→ **Prompt**:
Only the lines from the one containing "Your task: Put" through the last line of the listing are to be given again, exactly as they appear.

→ **The data**:
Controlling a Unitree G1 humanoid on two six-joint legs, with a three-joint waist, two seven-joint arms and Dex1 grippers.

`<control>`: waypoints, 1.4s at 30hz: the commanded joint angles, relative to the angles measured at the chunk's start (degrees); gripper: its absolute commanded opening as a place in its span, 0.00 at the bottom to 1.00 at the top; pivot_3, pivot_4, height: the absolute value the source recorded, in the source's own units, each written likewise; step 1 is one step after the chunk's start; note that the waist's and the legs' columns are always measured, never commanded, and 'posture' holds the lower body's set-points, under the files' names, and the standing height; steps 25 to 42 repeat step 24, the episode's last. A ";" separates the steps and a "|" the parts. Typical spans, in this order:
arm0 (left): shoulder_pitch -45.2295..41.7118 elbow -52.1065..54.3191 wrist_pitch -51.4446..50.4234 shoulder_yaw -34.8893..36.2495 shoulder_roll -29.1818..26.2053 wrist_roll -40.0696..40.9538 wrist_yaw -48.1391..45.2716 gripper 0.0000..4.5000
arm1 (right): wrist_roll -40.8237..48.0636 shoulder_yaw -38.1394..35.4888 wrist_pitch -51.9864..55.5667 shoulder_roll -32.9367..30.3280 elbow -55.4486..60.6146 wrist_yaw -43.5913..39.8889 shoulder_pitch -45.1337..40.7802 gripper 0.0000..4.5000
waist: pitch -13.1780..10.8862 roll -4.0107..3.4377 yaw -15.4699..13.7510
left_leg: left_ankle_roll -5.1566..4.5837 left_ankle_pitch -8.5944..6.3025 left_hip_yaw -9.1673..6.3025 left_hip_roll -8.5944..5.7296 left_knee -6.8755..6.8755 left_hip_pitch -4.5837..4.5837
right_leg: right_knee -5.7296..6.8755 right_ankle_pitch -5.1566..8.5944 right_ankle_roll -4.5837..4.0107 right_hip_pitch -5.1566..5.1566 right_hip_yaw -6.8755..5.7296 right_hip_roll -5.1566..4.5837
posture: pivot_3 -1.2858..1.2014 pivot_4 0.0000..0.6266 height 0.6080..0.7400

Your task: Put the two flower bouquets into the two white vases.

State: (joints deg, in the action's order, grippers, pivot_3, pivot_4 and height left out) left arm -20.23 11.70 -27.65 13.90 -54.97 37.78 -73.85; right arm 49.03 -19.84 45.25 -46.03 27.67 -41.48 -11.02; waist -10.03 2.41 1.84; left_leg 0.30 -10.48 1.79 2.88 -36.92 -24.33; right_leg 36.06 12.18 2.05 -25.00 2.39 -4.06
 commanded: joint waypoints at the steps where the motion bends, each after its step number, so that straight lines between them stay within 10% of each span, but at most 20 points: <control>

→ **Final answer**:
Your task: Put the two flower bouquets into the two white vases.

State: (joints deg, in the action's order, grippers, pivot_3, pivot_4 and height left out) left arm -20.23 11.70 -27.65 13.90 -54.97 37.78 -73.85; right arm 49.03 -19.84 45.25 -46.03 27.67 -41.48 -11.02; waist -10.03 2.41 1.84; left_leg 0.30 -10.48 1.79 2.88 -36.92 -24.33; right_leg 36.06 12.18 2.05 -25.00 2.39 -4.06
 commanded: joint waypoints at the steps where the motion bends, each after its step number, so that straight lines between them stay within 10% of each span, but at most 20 points: <control>

Nothing else is required for this exercise.